Naval aviator John Joseph Hyland Jr. was awarded the Distinguished Flying Cross and the Silver Star during World War II. From 1965 to 1967, then–Vice Admiral Hyland was Commander, Seventh Fleet, and received the Distinguished Service Medal for “exceptionally meritorious service” and “outstanding leadership . . . during this critical period of continued intensification of combat operations and the concomitant buildup of forces and facilities in Southeast Asia.” In this excerpt from his U.S. Naval Institute oral history, Admiral Hyland opines about how the Vietnam conflict was not a favorable time for flag officers, because they were forced to fight a war with their hands tied:
It was a very awful time to become a relatively senior guy, because very shortly we began getting into that business of fighting a war and risking these marvelous young people, but not having any real intentions of winning it. They [Secretary of Defense Robert McNamara and his so-called Whiz Kids in the Pentagon] absolutely controlled everything we did and fixed things so that we couldn’t do what we all knew should have been done if we were going to win it. And mainly it was the idea that if you are going to use something like air power, you’d better use it overwhelmingly, to the full extent you can do, and do it right away, and do it so hard and so vigorously that maybe the other guy will just fold.

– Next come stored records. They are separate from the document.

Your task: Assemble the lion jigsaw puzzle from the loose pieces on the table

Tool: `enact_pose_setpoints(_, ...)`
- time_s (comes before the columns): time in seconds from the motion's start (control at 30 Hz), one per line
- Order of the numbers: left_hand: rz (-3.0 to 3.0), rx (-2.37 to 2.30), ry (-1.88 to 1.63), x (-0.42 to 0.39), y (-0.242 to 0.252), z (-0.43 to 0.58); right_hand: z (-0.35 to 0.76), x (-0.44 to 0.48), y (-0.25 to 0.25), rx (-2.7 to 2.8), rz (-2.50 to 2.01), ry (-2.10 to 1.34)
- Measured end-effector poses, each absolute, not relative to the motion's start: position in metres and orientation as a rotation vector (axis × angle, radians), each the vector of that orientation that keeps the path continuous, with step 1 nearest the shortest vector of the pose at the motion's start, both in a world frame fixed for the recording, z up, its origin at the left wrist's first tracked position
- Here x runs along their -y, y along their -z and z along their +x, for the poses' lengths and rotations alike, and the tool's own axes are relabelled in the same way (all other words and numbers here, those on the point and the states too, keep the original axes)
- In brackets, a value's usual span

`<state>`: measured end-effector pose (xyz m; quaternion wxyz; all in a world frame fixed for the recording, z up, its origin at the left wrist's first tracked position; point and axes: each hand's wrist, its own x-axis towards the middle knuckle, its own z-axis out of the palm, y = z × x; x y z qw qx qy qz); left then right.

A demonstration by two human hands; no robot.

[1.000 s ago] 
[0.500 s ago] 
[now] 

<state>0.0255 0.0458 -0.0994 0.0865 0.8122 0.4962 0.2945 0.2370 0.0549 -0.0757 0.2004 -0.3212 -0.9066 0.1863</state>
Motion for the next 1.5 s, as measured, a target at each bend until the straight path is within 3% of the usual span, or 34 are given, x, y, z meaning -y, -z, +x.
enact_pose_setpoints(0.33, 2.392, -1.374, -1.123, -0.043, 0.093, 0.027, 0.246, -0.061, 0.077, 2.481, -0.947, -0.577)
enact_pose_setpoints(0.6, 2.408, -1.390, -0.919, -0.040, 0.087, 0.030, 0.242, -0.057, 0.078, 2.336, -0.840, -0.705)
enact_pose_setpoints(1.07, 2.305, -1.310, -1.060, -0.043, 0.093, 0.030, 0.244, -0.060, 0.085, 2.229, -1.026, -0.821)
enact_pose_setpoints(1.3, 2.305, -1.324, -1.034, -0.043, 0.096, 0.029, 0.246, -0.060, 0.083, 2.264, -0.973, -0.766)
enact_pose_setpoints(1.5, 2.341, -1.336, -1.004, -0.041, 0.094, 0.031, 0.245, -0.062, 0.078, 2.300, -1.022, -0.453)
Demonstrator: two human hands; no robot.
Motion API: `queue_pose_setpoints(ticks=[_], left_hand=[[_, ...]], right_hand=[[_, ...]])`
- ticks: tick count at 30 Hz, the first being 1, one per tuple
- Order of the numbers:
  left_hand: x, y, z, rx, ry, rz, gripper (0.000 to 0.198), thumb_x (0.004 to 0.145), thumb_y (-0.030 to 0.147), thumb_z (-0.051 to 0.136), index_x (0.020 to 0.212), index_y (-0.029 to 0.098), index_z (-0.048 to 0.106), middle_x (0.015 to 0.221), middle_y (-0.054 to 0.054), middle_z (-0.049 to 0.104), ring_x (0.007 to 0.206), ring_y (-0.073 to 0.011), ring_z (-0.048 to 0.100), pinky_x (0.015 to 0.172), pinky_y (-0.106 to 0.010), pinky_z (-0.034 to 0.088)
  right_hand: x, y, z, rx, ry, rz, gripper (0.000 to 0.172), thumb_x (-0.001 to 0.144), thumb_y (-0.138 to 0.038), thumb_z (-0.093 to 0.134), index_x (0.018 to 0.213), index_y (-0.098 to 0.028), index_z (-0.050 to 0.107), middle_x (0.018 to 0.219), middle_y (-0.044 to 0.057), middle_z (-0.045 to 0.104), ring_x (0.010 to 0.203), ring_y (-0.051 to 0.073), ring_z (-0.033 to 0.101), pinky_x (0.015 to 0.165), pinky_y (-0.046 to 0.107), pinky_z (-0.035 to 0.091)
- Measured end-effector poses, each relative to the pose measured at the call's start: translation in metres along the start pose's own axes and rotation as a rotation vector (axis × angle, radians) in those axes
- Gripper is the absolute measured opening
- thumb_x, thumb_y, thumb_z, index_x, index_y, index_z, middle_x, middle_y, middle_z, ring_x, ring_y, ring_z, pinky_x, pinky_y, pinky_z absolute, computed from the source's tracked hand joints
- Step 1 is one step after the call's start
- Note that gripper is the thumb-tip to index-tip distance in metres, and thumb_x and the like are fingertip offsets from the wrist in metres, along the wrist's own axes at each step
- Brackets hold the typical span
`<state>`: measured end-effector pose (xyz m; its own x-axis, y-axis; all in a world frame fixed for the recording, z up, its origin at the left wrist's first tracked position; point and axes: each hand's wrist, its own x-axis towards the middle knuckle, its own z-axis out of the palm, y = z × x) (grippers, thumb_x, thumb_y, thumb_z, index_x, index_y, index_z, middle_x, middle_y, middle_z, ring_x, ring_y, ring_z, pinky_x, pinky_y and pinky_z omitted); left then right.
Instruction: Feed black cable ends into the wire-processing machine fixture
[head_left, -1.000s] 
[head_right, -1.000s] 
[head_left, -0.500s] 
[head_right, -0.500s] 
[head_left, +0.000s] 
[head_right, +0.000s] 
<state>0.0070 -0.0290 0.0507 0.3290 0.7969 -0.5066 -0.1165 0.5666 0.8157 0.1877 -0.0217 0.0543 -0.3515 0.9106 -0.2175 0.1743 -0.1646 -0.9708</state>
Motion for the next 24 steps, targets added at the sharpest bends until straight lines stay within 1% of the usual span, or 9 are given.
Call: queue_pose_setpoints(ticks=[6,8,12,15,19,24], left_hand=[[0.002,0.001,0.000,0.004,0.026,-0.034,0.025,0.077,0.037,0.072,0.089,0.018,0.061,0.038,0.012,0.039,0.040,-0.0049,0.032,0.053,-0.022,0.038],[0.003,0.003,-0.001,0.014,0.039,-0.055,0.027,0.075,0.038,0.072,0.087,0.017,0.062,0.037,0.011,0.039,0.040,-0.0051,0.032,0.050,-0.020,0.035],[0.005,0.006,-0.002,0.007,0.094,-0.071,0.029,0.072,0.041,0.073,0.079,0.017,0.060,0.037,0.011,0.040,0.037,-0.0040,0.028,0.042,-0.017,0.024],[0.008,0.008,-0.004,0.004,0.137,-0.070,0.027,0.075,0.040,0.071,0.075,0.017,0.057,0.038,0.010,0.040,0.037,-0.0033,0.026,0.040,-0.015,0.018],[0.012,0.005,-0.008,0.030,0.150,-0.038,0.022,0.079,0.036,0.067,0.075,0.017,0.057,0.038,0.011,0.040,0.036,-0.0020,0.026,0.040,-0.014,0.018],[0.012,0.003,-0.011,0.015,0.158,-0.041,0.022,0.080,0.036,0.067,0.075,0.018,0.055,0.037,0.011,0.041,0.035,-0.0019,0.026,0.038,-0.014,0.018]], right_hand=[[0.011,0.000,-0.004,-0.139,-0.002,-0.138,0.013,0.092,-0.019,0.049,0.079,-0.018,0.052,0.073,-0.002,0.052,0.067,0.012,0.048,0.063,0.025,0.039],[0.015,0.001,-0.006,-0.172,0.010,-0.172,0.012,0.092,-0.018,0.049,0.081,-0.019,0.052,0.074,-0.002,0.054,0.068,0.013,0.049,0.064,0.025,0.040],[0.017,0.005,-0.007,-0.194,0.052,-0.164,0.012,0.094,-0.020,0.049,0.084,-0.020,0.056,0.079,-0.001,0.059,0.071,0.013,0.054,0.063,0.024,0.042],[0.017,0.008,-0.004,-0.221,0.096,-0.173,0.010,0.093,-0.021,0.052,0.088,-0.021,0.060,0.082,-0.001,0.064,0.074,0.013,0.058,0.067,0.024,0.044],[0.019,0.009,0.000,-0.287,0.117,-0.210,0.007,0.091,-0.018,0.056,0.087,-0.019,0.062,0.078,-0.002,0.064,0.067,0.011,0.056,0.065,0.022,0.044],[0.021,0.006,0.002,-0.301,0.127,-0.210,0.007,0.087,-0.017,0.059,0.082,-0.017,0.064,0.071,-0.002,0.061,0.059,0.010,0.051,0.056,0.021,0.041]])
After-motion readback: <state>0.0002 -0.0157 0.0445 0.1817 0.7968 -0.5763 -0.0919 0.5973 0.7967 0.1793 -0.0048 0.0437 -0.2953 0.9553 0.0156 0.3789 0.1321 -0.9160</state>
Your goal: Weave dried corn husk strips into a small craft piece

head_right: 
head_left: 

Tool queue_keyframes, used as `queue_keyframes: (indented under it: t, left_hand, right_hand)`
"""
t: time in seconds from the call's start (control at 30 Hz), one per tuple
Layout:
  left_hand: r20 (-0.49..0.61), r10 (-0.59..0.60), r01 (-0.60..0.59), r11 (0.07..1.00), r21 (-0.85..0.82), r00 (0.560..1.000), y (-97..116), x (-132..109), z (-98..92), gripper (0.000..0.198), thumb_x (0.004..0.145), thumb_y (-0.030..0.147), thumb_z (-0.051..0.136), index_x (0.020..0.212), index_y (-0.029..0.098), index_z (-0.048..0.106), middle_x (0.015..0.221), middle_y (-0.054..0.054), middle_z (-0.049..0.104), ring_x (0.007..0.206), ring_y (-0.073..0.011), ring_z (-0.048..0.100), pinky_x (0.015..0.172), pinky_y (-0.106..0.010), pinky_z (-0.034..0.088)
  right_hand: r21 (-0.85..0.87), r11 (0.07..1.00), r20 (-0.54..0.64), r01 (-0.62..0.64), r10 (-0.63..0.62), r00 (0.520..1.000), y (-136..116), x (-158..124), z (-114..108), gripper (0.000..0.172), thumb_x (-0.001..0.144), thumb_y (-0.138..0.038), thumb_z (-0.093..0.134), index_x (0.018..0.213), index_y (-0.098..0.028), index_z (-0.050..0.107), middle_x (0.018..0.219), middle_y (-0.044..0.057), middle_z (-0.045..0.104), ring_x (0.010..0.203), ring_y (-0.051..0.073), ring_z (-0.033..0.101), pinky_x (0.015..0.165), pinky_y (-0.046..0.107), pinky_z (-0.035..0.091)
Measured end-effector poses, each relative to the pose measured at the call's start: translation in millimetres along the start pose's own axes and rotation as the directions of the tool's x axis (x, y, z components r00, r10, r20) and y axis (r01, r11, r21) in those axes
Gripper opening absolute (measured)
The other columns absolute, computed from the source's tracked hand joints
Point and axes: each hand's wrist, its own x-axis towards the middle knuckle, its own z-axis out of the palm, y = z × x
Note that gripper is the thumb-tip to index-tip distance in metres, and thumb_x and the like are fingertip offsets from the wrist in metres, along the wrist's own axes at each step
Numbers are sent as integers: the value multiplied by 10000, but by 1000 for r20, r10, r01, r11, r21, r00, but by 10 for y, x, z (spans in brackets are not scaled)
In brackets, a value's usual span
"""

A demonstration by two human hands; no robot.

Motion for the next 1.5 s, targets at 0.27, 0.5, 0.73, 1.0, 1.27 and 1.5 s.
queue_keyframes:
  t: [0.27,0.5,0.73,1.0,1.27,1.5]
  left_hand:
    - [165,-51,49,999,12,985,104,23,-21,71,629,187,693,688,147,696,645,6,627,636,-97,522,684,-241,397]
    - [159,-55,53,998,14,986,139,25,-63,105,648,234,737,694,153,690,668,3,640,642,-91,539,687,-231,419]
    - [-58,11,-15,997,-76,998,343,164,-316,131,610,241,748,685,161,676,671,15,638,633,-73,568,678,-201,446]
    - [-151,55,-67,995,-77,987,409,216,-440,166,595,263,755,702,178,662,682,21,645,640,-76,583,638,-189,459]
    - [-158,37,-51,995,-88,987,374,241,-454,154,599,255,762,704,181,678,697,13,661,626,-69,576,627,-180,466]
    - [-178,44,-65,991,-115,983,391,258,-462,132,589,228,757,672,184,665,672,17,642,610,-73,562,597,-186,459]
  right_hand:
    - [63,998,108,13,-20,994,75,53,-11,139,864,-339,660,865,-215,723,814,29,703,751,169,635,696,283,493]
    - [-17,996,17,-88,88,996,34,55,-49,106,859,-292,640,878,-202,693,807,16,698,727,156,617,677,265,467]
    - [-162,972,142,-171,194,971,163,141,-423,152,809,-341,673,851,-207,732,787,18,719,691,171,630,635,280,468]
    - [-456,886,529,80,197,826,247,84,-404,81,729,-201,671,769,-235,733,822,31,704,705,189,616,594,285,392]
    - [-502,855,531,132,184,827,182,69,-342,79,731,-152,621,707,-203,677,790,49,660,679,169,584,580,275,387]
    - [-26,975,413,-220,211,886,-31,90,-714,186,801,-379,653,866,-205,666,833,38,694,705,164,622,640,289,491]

But when you’re doing it piecemeal, you’re going to drop one bomb today, we’ll try two bombs tomorrow, we’ll try three bombs the next day, and so on—pretty soon he’s going to get the message, and he’ll realize that we don’t really mean business. All it really does is give them plenty of time to get ready for the third day and the fourth day and the subsequent days, and so on. And that’s exactly what happened. We never were allowed to hit all targets at once that should have been hit.
It was kind of an amazing performance. But that particular group, that still now are called the “Whiz Kids,” had absolutely no reluctance at all to manage that campaign. They would even be willing to decide at what altitude a photographic airplane should be flying in order to take the best pictures, and they didn’t really know anything about photographing from a high-speed airplane and so on. I think I’m tending here to tell a sour grapes story that, you know, if we’d been turned loose, we’d have won the war. And I honestly do think we would have ended it a hell of a lot sooner if we’d been allowed to really go after them from the very outset, but we weren’t.
We would be getting messages back from people who were actually doing the flying, doing the fighting, wanting to know what was the trouble? Why couldn’t they get better targets, more targets? And everybody was working hard on it. You know, to think that whole mess could have gone on as long as it did without any protest from, let’s say, a very senior officer, I don’t really know.
All along we thought they were getting the news. We thought that it was beginning to penetrate them finally that the only way to do this—if we were ever going to win it—would be to go after them. But by that time it had gone on so long that they began to have doubts about whether it could ever be done. I’ve asked myself, now that I’m out of it and long gone from it, “What was the matter with you?” I haven’t been one of these guys who write an indignant book, but I could. But then the way that’s received normally when it’s by an officer who’s retired and he writes this sort of sour-grapes book, they say, “Well, what the hell’s the matter with him? When he was on active duty, why didn’t he sound off then?”
Well, the answer is he did sound off then and at great length, but always within the system. We never thought it was proper to go public. And if you had, I’m sure you wouldn’t have lasted ten minutes.